_Work task_
Output each line of the data below exactly, omitting any image.

_The data_
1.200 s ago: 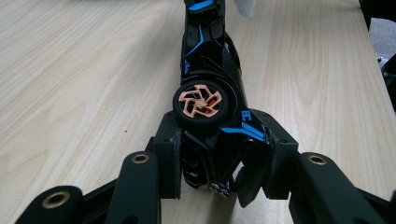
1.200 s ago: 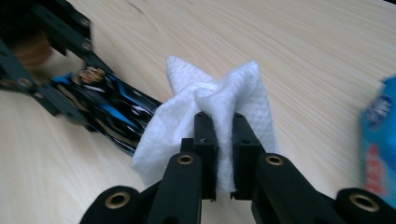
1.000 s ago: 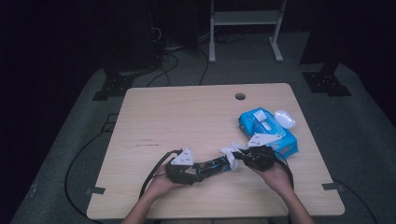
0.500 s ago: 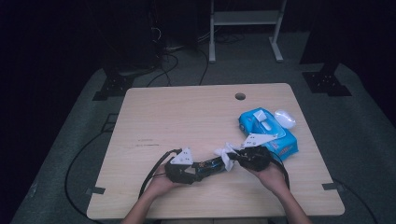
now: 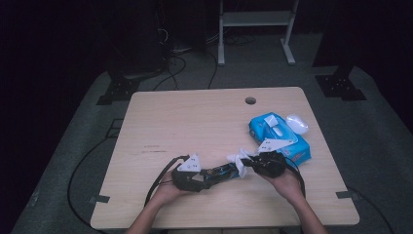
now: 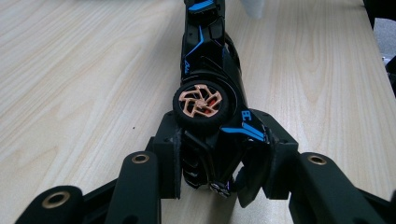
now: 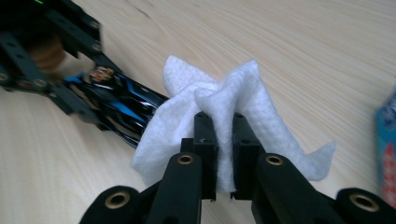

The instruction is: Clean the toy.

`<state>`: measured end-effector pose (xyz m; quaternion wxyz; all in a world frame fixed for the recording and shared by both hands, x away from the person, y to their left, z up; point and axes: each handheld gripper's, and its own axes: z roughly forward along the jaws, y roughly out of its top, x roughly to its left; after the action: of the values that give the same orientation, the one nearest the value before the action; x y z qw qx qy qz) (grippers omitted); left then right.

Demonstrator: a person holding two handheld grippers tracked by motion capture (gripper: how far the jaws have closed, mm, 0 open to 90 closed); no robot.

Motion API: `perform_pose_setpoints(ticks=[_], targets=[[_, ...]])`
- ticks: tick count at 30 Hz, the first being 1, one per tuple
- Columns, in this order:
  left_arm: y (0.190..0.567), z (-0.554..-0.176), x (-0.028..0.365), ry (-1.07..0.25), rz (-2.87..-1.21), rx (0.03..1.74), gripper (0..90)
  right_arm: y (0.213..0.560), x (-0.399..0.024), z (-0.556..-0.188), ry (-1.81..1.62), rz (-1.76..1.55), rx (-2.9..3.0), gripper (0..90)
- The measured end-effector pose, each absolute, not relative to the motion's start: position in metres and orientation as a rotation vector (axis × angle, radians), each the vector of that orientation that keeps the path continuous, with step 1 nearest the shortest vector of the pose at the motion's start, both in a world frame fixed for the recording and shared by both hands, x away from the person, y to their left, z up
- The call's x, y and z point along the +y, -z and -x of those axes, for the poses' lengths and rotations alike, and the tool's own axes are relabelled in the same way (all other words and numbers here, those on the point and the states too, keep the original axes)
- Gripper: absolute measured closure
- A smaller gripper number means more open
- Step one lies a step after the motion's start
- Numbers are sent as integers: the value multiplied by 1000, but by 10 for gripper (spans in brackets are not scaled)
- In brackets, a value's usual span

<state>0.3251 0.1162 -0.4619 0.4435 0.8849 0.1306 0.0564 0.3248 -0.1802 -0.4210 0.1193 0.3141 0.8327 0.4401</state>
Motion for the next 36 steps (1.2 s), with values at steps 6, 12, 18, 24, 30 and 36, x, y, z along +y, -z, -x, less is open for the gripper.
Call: perform_pose_setpoints(ticks=[6,12,18,24,30,36], targets=[[462,-325,116,-143,-2199,320,581,425,-180,-325,-1245,-913,2454,833],[462,-326,117,-135,-2193,322,581,422,-182,-327,-1278,-934,2446,833],[462,-327,117,-126,-2187,337,579,423,-170,-327,-1306,-893,2476,833],[461,-330,117,-41,-2147,385,529,424,-172,-323,-1296,-876,2473,833],[459,-333,119,8,-2119,424,490,425,-175,-318,-1289,-846,2491,834],[459,-332,119,16,-2124,423,456,425,-176,-310,-1282,-820,2492,834]])
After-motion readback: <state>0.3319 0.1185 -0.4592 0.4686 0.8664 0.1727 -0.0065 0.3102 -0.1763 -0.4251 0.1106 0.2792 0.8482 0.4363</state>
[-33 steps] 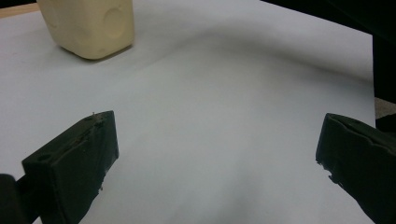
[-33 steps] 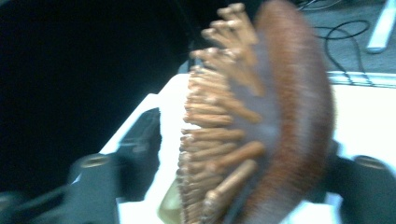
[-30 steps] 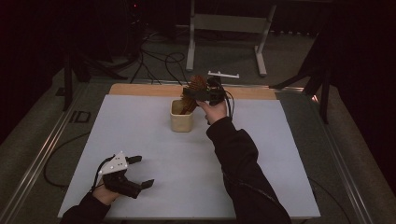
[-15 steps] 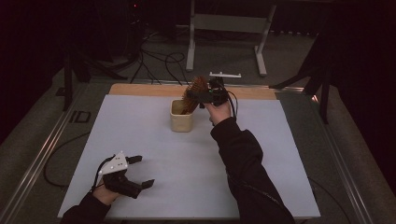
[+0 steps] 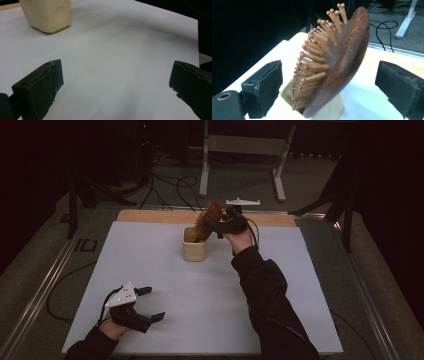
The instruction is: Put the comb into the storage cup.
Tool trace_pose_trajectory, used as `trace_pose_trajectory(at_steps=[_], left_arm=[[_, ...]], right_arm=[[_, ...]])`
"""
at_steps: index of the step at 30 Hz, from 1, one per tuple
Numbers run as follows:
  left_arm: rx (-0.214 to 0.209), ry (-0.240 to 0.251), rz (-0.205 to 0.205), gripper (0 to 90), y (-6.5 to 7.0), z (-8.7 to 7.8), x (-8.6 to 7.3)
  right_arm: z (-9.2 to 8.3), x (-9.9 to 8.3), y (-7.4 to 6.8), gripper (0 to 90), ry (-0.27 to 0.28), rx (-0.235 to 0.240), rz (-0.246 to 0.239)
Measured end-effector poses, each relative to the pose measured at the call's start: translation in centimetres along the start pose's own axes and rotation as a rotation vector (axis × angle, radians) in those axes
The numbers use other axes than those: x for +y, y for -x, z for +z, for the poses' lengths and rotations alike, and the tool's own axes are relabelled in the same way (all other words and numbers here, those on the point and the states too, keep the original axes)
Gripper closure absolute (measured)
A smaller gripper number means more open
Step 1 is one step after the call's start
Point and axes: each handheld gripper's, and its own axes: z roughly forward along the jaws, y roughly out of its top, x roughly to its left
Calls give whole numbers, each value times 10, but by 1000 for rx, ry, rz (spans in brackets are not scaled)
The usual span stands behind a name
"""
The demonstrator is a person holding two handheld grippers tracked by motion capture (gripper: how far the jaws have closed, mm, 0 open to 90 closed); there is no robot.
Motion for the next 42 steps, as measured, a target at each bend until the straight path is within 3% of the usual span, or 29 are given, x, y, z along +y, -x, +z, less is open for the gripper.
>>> trace_pose_trajectory(at_steps=[12, 20, 42], left_arm=[[9, -1, -1, 0, 1, -3, -2], [6, -2, -4, 0, 1, -3, -2], [5, 3, -2, 0, 2, -4, -2]], right_arm=[[-19, -8, 5, 76, 10, 7, -67], [-30, -19, 9, 77, 11, 28, -85], [-72, -78, 21, 77, -12, 77, -144]])
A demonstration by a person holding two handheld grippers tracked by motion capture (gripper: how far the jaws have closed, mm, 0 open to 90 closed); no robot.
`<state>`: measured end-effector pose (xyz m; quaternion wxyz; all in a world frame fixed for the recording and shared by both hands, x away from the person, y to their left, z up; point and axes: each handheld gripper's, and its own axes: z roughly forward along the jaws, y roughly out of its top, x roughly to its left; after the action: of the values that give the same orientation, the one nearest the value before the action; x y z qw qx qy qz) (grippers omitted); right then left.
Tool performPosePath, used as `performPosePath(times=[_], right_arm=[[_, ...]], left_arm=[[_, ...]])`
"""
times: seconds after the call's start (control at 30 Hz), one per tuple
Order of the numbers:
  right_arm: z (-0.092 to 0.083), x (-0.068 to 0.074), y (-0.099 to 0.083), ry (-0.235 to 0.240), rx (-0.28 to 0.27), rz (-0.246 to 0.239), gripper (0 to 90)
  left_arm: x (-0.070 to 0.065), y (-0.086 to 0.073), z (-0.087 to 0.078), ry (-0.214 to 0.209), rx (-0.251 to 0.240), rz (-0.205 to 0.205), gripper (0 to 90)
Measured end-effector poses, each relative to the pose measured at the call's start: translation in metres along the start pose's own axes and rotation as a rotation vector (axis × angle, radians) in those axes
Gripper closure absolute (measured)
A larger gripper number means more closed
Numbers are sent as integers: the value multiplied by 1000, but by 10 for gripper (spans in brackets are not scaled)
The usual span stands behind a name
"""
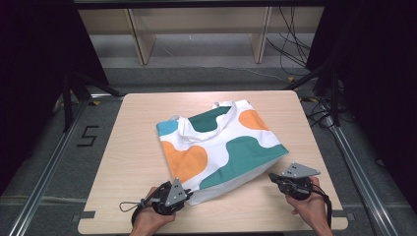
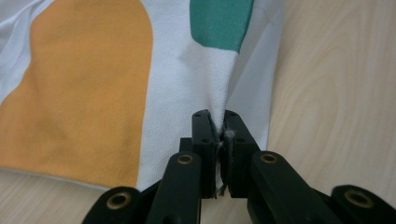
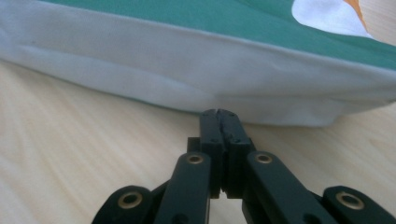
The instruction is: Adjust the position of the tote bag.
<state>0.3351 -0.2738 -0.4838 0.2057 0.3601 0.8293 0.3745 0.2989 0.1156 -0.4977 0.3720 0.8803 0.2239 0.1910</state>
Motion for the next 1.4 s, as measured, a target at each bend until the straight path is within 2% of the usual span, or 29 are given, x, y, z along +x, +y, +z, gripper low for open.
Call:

_Result of the task_
1.200 s ago: 
1.200 s ago: 
1.000 s ago: 
0.500 s ago: 
now: 
now: 
now: 

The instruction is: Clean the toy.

`<state>`: measured end-effector pose (xyz m; quaternion wxyz; all in a world frame fixed for the recording and shared by both hands, x away from the person, y to their left, z up; point and axes: each handheld gripper's, and its own axes: z roughly forward along the jaws, y roughly out of its top, x roughly to its left; after the action: of the values that give the same orientation, the one nearest the value before the action; x y z qw qx qy qz) (grippers omitted); left then right.

Demonstrator: a person holding two handheld grippers tracked by motion capture (gripper: how far the jaws have closed, mm, 0 open to 90 closed); no robot.

Motion API: `perform_pose_setpoints(ticks=[_], targets=[[_, ...]])`
- ticks: tick count at 30 Hz, the first being 1, one per tuple
- Columns, in this order:
  left_arm: y (0.190..0.567), z (-0.554..-0.176), x (-0.028..0.365), ry (-1.07..0.25), rz (-2.87..-1.21), rx (0.03..1.74), gripper (0..90)
  right_arm: y (0.213..0.560), x (-0.399..0.024), z (-0.556..-0.188), ry (-1.81..1.62), rz (-1.76..1.55), rx (-2.9..3.0), gripper (0..90)
- The measured end-effector pose, each absolute, not relative to the motion's start: position in metres and orientation as a rotation vector (axis × angle, radians), each the vector of that orientation that keeps the path continuous, with step 1 nearest the shortest vector of the pose at the motion's start, both in a world frame fixed for the recording and shared by both hands, x away from the person, y to their left, z up
- The call's x, y and z point along the +y, -z and -x of those axes, for the poses' lengths and rotations alike, and the tool's own axes are relabelled in the same way (all other words and numbers here, those on the point and the states too, keep the original axes)
- Gripper: absolute measured closure
- A smaller gripper number means more open
- Step one lies a step after the motion's start
- Numbers are sent as integers: the value multiplied by 1000, but by 10 for gripper (spans in brackets are not scaled)
- In brackets, a value's usual span

<state>0.3251 0.1162 -0.4619 0.4435 0.8849 0.1306 0.0564 0.3248 -0.1802 -0.4210 0.1193 0.3141 0.8327 0.4401</state>
Motion for the next 36 steps (1.2 s), with values at steps 6, 12, 18, 24, 30 and 36, x, y, z along +y, -z, -x, less is open for the gripper.
Call: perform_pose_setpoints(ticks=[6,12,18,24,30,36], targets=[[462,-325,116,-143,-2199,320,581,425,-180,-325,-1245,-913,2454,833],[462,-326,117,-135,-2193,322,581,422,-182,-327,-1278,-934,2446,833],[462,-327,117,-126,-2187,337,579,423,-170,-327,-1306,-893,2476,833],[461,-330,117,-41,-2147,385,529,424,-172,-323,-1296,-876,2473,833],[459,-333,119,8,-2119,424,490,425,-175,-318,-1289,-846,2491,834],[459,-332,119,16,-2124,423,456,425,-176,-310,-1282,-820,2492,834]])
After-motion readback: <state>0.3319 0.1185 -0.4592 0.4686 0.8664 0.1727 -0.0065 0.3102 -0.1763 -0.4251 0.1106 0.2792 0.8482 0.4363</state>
[-33 steps] 
[-33 steps] 
[-30 steps] 
[-15 steps] 
[+0 steps] 
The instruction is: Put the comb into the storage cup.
Tool trace_pose_trajectory, used as `trace_pose_trajectory(at_steps=[_], left_arm=[[_, ...]], right_arm=[[_, ...]])`
"""
at_steps: index of the step at 30 Hz, from 1, one per tuple
Numbers run as follows:
  left_arm: rx (-0.214 to 0.209), ry (-0.240 to 0.251), rz (-0.205 to 0.205), gripper (0 to 90), y (-6.5 to 7.0), z (-8.7 to 7.8), x (-8.6 to 7.3)
  right_arm: z (-9.2 to 8.3), x (-9.9 to 8.3), y (-7.4 to 6.8), gripper (0 to 90), ry (-0.27 to 0.28), rx (-0.235 to 0.240), rz (-0.246 to 0.239)
Measured end-effector poses, each relative to the pose measured at the call's start: translation in centimetres along the start pose's own axes and rotation as a rotation vector (axis × angle, radians) in those axes
The numbers use other axes than those: x for +y, y for -x, z for +z, for the poses' lengths and rotations alike, and the tool's own axes are relabelled in the same way (all other words and numbers here, those on the point and the states too, keep the original axes)
Gripper closure absolute (measured)
A smaller gripper number means more open
Step 1 is one step after the call's start
Point and axes: each handheld gripper's, and its own axes: z roughly forward along the jaws, y roughly out of its top, x roughly to its left
Calls give whole numbers, each value times 10, but by 1000 for rx, ry, rz (spans in brackets are not scaled)
The usual span stands behind a name
"""
The demonstrator is a person holding two handheld grippers tracked by motion capture (gripper: how far the jaws have closed, mm, 0 open to 90 closed); there is no robot.
Motion for the next 42 steps, as measured, a target at each bend until the straight path is within 3% of the usual span, or 29 are given, x, y, z along +y, -x, +z, less is open for the gripper.
>>> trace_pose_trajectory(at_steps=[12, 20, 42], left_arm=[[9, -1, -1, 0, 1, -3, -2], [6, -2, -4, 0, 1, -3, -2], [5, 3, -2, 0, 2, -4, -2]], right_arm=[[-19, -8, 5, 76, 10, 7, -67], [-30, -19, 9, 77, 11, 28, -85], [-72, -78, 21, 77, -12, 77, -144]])
A demonstration by a person holding two handheld grippers tracked by motion capture (gripper: how far the jaws have closed, mm, 0 open to 90 closed); no robot.
`<state>`: measured end-effector pose (xyz m; quaternion wxyz; all in a world frame fixed for the recording and shared by both hands, x away from the person, y to their left, z up; point and axes: each handheld gripper's, and its own axes: z roughly forward along the jaws, y roughly out of its top, x roughly to its left; after the action: of the values that give the same orientation, the one nearest the value before the action; x y z qw qx qy qz) (grippers omitted); right then left.
Tool performPosePath, used as `performPosePath(times=[_], right_arm=[[_, ...]], left_arm=[[_, ...]])`
"""
times: seconds after the call's start (control at 30 Hz), one per tuple
Order of the numbers:
  right_arm: z (-0.092 to 0.083), x (-0.068 to 0.074), y (-0.099 to 0.083), ry (-0.235 to 0.240), rx (-0.28 to 0.27), rz (-0.246 to 0.239), gripper (0 to 90)
  left_arm: x (-0.070 to 0.065), y (-0.086 to 0.073), z (-0.087 to 0.078), ry (-0.214 to 0.209), rx (-0.251 to 0.240), rz (-0.205 to 0.205), gripper (0 to 90)
Measured end-effector poses, each relative to the pose measured at the call's start: translation in metres along the start pose's own axes and rotation as a rotation vector (axis × angle, radians) in those axes
Gripper closure absolute (measured)
A larger gripper number means more closed
Numbers are sent as integers: the value multiplied by 1000, but by 10 for gripper (spans in brackets are not scaled)
The usual span stands behind a name
"""
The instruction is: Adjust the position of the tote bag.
<state>0.3351 -0.2738 -0.4838 0.2057 0.3601 0.8293 0.3745 0.2989 0.1156 -0.4977 0.3720 0.8803 0.2239 0.1910</state>
Motion for the next 1.4 s, as measured, a target at each bend until the straight path is within 2% of the usual span, or 29 are given, x, y, z along +x, +y, +z, gripper low for open.
Call:

This answer has no further content.